> [Task details]
Find the string "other" in the entries and copy each line that has it.

################

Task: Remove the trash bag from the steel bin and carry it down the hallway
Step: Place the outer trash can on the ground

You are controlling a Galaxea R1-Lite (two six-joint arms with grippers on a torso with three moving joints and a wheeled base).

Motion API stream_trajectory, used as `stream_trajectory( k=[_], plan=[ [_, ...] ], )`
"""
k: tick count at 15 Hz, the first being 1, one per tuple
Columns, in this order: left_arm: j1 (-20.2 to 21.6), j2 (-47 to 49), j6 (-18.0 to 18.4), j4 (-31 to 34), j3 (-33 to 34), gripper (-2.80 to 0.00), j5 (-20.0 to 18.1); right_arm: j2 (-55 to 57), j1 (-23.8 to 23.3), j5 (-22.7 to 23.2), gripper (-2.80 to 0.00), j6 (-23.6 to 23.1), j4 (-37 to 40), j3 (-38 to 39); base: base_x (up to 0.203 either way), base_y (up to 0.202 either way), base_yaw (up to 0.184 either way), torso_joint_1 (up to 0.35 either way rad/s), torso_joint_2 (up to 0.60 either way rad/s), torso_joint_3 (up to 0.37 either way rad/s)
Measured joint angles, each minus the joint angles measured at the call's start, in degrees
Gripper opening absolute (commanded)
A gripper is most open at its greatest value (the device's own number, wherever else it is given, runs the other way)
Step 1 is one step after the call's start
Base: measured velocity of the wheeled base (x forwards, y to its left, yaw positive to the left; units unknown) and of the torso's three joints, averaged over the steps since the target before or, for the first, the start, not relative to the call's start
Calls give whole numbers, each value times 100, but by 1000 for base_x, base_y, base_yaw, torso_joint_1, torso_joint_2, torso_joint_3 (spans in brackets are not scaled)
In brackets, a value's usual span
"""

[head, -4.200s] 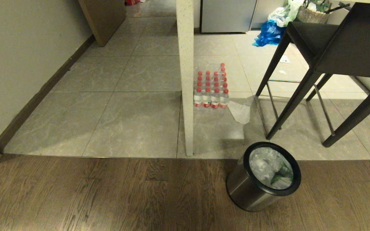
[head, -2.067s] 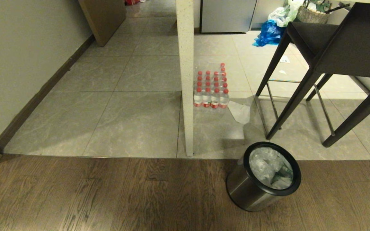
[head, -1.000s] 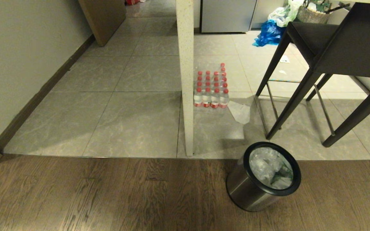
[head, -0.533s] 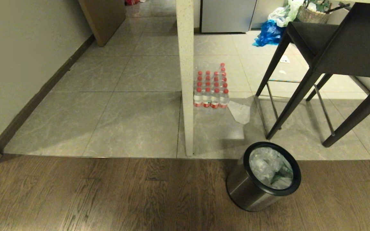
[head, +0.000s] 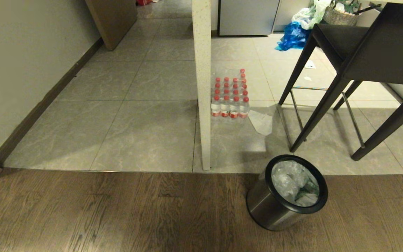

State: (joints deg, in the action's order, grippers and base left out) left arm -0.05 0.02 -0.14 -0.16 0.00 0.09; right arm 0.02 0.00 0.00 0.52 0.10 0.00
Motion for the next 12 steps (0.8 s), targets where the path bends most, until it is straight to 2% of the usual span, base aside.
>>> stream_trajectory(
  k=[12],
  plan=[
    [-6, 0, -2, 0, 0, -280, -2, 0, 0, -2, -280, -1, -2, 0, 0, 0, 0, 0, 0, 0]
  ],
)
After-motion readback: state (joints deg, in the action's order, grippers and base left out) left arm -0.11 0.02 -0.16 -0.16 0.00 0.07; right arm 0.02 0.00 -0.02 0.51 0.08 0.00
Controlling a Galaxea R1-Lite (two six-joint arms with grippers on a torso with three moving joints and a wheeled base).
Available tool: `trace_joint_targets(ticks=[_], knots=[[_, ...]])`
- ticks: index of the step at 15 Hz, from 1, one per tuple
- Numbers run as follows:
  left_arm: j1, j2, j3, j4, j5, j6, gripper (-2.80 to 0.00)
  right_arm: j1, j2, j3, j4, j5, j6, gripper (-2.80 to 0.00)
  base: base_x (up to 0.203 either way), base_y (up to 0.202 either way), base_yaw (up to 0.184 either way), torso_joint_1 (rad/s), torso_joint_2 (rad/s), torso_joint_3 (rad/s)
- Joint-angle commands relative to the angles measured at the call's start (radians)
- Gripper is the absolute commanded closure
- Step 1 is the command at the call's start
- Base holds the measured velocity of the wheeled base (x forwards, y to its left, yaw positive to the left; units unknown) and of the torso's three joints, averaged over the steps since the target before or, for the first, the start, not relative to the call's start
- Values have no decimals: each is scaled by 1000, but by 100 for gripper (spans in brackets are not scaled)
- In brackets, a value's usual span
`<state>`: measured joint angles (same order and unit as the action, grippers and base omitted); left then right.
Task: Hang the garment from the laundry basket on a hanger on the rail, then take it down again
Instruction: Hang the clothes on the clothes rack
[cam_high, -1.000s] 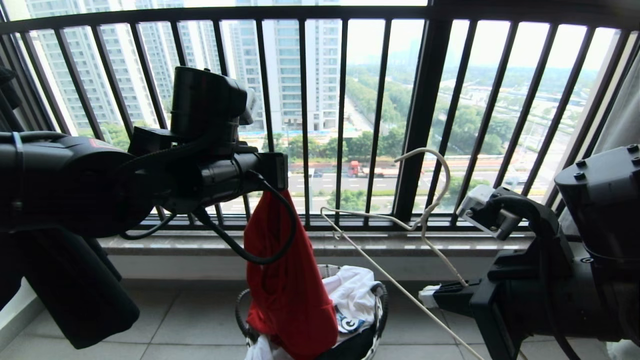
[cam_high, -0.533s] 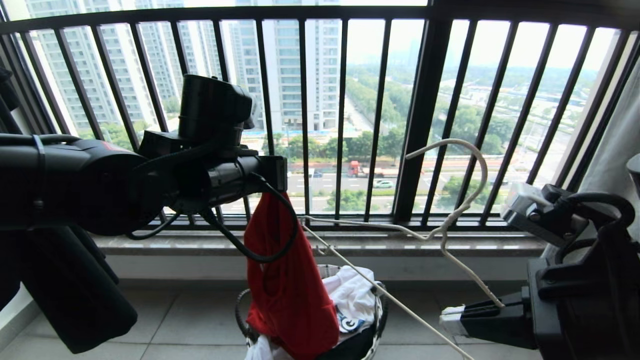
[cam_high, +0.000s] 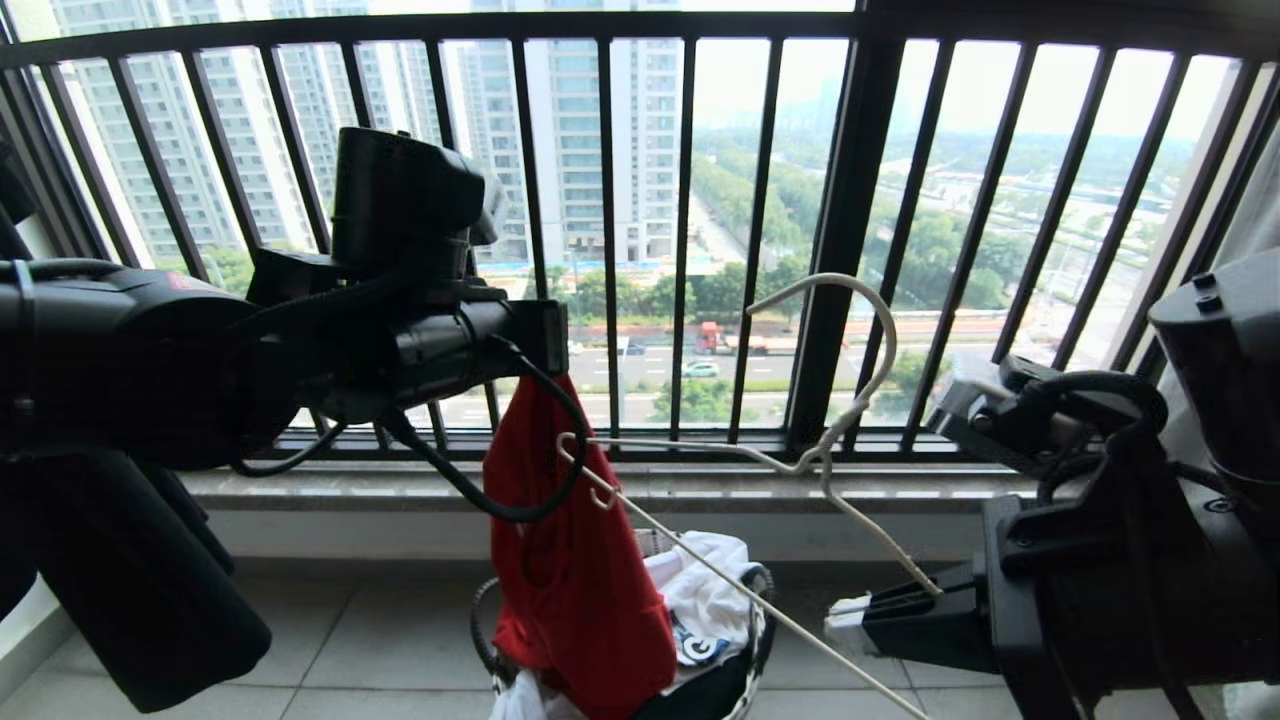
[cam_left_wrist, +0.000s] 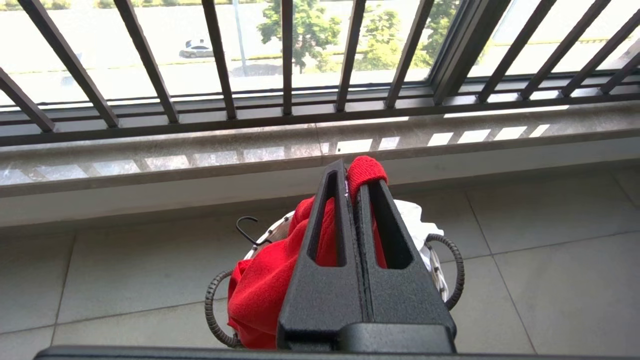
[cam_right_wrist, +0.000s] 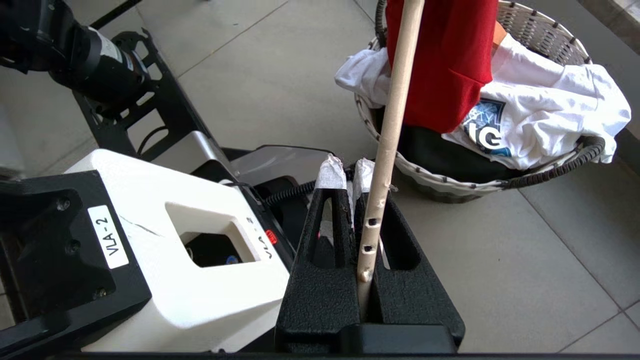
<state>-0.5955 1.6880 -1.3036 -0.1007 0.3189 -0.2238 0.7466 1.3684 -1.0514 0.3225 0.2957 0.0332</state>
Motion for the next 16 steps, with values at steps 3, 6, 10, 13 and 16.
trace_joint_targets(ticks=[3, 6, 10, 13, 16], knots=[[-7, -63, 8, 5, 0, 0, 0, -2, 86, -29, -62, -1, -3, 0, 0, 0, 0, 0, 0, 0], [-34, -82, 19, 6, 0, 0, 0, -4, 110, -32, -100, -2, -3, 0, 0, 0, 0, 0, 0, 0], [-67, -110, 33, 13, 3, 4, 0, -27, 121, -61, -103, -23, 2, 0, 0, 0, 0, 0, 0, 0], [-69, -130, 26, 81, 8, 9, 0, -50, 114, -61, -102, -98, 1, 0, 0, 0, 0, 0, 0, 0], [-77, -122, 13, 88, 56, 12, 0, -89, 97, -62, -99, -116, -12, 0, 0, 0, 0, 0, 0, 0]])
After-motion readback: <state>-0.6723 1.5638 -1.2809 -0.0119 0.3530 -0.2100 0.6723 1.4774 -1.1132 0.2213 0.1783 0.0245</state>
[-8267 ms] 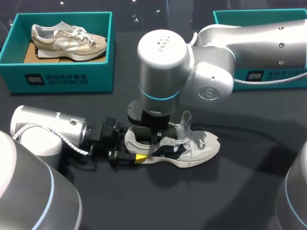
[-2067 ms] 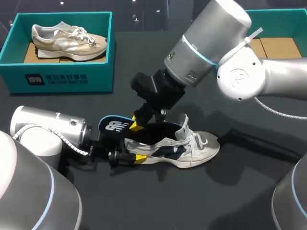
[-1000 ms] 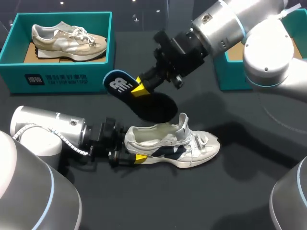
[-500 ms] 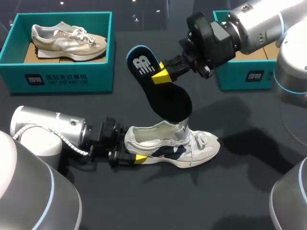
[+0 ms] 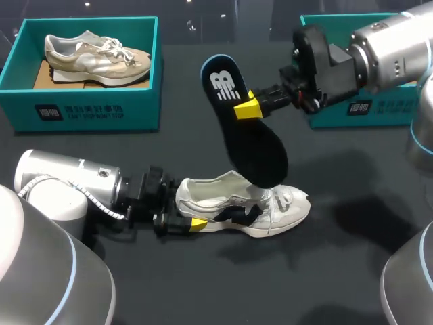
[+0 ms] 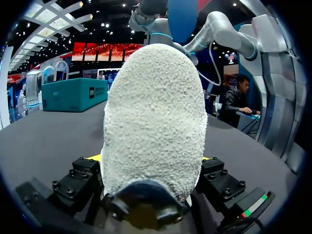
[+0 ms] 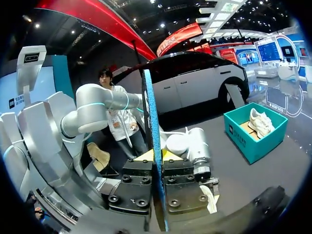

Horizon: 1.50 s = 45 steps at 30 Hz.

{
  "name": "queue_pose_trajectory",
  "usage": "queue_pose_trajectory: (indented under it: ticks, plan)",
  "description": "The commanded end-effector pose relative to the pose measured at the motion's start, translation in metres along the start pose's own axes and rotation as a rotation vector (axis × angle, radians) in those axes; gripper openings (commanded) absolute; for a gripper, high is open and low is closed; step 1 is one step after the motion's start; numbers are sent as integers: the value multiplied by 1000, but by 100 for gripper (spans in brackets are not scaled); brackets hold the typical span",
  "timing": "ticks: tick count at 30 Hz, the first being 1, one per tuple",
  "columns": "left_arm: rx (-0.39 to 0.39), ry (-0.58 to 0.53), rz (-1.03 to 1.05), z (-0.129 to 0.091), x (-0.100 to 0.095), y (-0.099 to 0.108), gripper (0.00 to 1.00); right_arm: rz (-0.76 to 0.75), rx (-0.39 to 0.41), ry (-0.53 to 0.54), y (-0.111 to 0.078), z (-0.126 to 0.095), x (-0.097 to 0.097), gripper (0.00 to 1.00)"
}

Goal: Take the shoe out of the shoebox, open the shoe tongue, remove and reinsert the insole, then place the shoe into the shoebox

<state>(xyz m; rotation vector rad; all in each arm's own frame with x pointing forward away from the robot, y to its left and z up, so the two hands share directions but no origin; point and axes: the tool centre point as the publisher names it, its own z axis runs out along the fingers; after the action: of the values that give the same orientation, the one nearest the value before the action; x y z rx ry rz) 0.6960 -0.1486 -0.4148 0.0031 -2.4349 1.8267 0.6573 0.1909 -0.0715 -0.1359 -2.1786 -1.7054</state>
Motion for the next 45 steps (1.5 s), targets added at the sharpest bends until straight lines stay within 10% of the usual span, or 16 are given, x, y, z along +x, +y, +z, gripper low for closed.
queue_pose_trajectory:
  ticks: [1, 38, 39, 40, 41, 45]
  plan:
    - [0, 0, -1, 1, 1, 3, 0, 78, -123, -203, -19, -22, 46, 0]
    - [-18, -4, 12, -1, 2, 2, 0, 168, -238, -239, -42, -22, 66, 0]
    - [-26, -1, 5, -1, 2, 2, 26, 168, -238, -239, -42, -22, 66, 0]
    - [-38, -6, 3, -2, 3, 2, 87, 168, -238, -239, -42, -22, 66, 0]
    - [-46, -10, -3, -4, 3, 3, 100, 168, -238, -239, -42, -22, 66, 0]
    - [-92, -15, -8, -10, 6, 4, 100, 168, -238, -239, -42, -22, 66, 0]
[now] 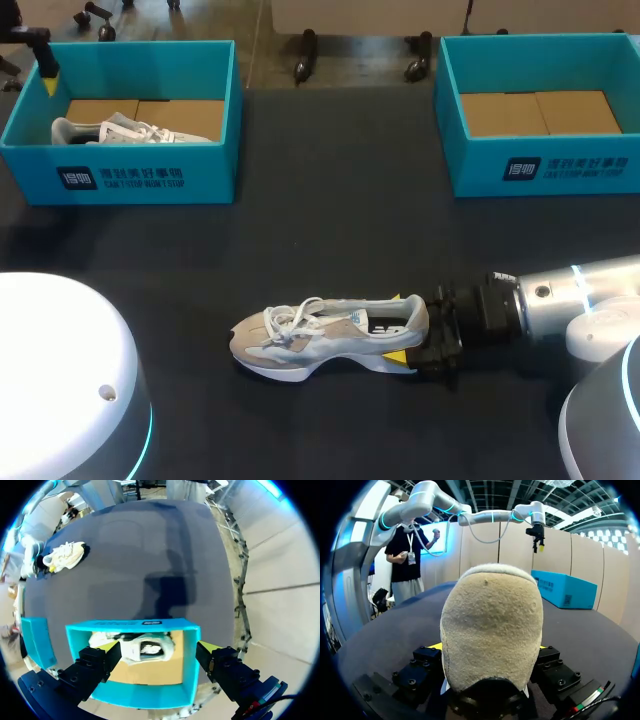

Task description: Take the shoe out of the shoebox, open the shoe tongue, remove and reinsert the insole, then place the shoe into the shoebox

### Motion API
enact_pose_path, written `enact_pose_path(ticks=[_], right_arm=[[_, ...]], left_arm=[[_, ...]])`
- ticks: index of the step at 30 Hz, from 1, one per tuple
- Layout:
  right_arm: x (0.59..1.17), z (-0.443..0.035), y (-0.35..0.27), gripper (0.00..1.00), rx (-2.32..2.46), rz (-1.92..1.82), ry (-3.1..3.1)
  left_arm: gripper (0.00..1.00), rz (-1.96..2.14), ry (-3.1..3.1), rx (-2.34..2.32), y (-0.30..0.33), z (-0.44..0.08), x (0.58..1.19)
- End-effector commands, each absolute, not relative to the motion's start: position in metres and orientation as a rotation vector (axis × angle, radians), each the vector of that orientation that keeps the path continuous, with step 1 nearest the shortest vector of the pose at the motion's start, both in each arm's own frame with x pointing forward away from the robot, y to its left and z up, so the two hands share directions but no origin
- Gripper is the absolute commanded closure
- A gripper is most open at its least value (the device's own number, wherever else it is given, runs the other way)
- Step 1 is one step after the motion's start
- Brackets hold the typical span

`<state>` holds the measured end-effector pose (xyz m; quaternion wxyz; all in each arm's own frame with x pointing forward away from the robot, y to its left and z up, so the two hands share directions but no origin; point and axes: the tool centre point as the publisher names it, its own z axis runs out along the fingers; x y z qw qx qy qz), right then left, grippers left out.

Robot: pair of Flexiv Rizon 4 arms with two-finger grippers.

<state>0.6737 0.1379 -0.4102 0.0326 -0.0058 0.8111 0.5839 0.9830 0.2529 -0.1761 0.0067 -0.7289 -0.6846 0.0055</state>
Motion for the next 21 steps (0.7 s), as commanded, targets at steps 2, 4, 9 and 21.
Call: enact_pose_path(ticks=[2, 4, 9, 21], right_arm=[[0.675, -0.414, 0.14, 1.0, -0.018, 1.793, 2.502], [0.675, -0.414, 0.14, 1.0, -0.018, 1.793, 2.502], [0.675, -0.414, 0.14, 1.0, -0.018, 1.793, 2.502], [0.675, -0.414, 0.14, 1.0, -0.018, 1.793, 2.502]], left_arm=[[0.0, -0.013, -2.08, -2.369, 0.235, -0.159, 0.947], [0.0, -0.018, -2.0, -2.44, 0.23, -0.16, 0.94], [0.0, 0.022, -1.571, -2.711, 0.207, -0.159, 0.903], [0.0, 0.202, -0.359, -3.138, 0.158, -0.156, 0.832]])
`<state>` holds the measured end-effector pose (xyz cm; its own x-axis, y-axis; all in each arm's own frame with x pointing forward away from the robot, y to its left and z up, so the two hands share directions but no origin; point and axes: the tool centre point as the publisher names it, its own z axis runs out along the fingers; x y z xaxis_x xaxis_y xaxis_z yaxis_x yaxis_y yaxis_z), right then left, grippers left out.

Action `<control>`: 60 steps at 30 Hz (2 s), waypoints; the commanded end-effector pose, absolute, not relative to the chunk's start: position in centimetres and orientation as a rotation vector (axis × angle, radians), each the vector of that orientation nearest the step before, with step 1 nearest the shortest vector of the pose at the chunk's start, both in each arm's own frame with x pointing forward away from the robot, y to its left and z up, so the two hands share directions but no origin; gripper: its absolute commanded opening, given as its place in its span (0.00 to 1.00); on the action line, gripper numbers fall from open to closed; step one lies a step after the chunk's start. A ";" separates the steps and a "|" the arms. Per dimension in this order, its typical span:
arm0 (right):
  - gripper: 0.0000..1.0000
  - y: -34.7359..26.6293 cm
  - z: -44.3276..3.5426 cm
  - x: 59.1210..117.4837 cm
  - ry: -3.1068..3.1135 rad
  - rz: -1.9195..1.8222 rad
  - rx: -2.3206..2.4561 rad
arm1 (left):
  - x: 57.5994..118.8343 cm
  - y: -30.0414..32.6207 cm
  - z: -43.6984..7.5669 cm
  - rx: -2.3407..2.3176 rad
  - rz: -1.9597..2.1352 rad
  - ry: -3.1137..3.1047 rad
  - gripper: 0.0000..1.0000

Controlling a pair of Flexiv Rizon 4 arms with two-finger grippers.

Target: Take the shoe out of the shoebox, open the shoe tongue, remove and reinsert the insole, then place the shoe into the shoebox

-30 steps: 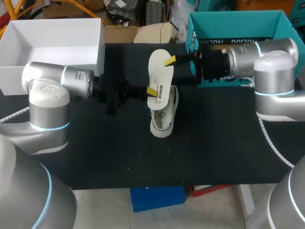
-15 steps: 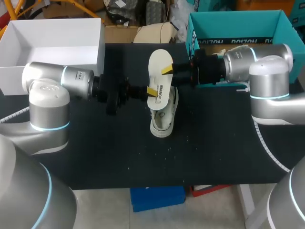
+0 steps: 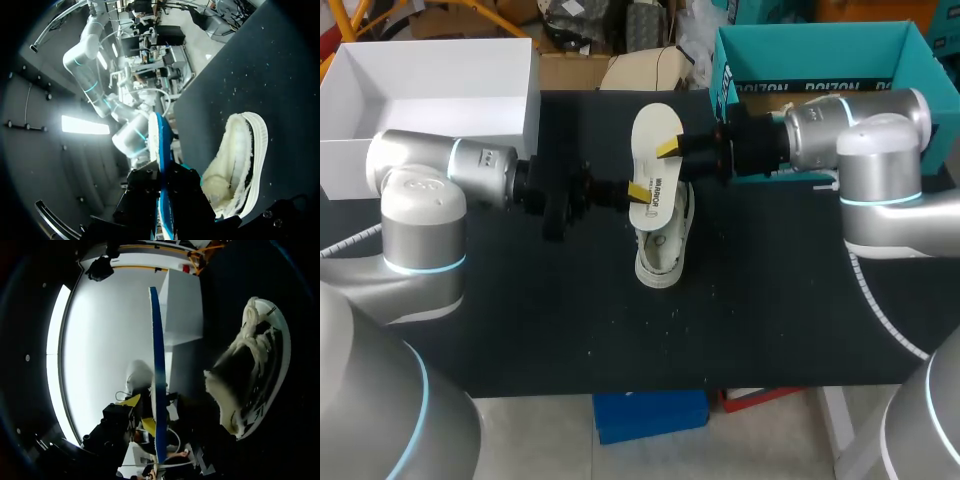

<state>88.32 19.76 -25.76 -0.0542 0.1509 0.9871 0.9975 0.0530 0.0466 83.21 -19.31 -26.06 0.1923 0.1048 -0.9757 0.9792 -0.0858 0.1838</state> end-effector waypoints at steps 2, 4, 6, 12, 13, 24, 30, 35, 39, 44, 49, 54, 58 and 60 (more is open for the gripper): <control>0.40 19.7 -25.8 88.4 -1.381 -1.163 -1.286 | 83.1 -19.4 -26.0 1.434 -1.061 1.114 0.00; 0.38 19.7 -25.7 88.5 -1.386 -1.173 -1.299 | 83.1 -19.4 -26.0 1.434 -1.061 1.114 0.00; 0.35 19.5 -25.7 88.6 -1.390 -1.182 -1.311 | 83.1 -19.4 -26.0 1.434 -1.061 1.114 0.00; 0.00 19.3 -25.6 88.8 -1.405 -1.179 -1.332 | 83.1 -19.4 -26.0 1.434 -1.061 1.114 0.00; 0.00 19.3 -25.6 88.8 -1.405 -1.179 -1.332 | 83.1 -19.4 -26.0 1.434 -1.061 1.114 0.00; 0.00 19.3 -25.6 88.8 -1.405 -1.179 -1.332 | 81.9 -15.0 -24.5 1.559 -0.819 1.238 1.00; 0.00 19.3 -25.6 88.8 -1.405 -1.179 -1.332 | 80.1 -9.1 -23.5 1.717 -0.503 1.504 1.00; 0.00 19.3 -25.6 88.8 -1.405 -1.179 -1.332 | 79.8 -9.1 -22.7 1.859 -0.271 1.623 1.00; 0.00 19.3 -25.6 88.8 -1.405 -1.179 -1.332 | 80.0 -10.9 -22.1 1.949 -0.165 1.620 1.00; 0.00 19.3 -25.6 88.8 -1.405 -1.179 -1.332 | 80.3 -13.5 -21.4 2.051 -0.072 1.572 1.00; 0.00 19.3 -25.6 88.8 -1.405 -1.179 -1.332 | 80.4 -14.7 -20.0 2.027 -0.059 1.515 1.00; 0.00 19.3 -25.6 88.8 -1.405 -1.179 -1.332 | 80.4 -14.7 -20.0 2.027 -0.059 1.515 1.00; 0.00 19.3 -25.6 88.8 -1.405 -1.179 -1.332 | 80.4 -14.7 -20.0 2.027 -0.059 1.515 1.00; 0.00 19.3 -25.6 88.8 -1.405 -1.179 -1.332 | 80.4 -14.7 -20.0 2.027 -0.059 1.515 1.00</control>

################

> [Reply to the task]
A gripper is most open at its greatest value (the device's own number, wherever else it is given, runs the other way)
- A gripper is most open at its least value (the device's own number, wherever else it is given, runs the other way)

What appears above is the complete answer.